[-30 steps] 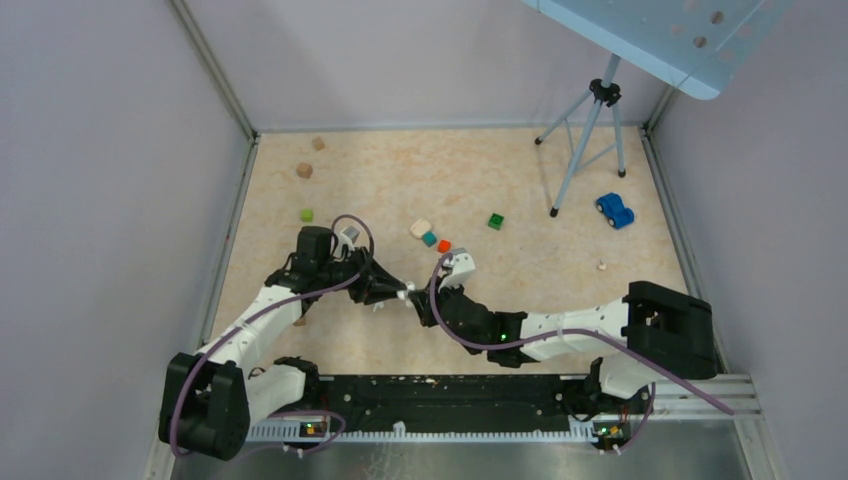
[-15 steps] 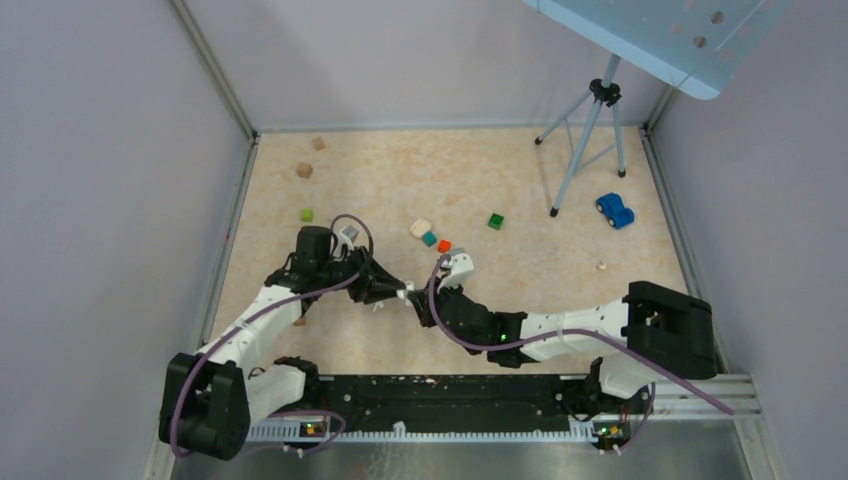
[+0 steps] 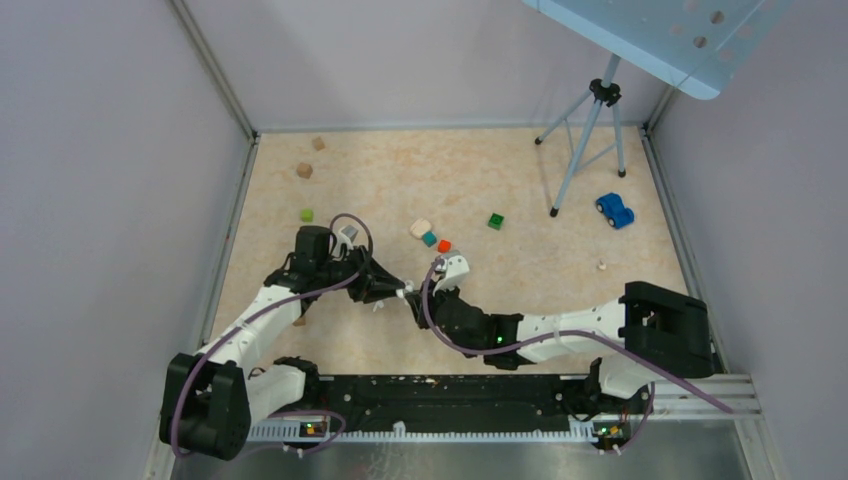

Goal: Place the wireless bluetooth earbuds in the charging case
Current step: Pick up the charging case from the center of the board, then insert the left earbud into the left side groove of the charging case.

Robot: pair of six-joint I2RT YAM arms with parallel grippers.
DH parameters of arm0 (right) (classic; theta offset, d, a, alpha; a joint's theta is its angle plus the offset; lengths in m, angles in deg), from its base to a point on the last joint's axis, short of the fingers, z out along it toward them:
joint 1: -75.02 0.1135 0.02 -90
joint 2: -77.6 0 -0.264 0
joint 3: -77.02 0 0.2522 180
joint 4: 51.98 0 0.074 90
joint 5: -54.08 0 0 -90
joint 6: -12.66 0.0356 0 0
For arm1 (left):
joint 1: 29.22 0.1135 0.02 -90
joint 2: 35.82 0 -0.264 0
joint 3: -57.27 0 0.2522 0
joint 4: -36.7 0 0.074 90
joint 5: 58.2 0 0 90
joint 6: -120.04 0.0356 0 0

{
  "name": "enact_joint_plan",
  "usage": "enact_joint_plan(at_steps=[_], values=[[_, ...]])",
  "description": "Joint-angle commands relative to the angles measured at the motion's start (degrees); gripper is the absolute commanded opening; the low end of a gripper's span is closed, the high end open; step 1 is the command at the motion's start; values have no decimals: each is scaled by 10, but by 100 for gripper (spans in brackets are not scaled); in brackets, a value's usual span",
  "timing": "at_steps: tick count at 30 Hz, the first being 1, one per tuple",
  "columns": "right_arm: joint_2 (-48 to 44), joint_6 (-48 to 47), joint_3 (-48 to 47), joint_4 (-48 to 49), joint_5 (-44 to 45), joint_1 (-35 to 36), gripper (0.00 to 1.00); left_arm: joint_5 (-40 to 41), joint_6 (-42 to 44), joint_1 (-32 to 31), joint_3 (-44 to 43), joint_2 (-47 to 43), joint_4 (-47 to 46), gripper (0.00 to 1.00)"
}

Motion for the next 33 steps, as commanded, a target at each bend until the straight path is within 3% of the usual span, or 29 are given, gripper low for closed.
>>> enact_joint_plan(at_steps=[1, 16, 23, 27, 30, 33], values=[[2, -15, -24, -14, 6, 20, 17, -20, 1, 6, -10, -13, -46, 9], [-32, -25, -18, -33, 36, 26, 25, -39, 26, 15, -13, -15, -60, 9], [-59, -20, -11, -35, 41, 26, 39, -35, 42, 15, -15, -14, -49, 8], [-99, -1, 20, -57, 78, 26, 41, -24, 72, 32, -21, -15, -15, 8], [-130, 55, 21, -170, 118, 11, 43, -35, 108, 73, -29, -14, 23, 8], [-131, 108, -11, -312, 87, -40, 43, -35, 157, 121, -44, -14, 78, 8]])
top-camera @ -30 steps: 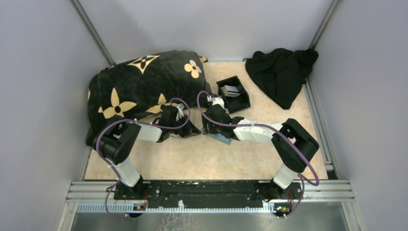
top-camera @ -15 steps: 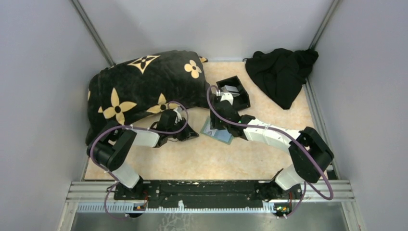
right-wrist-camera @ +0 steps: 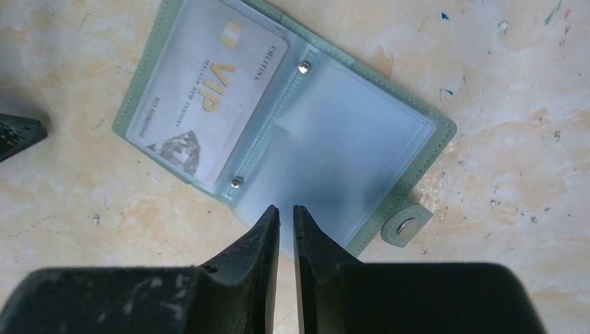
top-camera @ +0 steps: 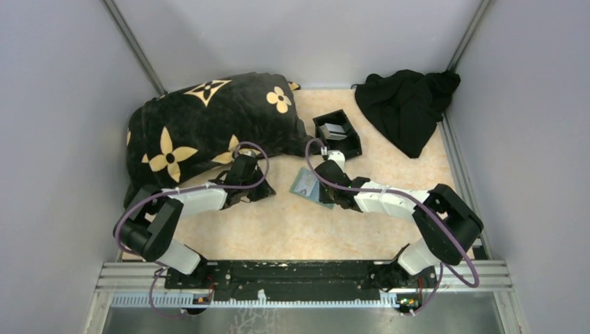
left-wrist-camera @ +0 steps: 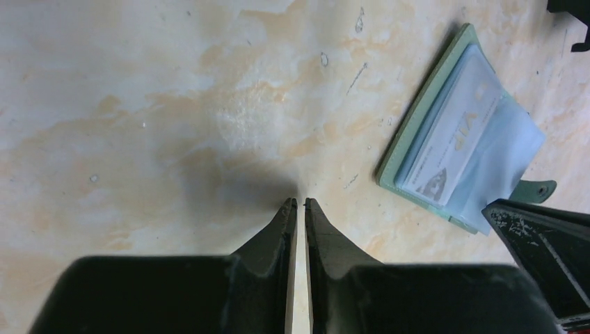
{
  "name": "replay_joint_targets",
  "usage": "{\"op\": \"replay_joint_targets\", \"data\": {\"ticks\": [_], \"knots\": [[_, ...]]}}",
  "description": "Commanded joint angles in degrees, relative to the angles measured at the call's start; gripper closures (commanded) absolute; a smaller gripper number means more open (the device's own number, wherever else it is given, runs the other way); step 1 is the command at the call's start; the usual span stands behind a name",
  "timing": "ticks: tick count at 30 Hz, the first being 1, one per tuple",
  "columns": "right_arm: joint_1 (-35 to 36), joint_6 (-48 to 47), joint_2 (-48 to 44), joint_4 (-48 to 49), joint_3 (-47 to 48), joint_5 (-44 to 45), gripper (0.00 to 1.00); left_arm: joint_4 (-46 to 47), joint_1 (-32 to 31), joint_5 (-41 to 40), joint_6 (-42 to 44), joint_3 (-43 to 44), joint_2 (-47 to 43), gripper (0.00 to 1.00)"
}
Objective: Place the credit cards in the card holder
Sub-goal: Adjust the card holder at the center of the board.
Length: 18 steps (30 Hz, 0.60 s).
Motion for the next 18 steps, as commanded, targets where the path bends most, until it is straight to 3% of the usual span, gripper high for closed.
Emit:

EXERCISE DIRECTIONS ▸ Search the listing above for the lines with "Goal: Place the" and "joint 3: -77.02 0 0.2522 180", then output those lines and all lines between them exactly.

SOLUTION TO THIS PROBLEM ▸
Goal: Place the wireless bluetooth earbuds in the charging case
Current step: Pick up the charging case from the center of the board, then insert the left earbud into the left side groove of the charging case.

Robot: pair of six-joint I2RT YAM arms with parallel grippers.
DH parameters of arm0 (right) (classic; theta offset, d, a, alpha; a joint's theta is its angle plus the offset; lengths in m, angles in deg), from its base to a point on the last joint's axis, short of the fingers, z out along it toward them:
joint 1: -75.02 0.1135 0.02 -90
joint 2: -77.6 0 -0.264 0
joint 3: -77.02 0 0.2522 180

That finishes the output for this exercise.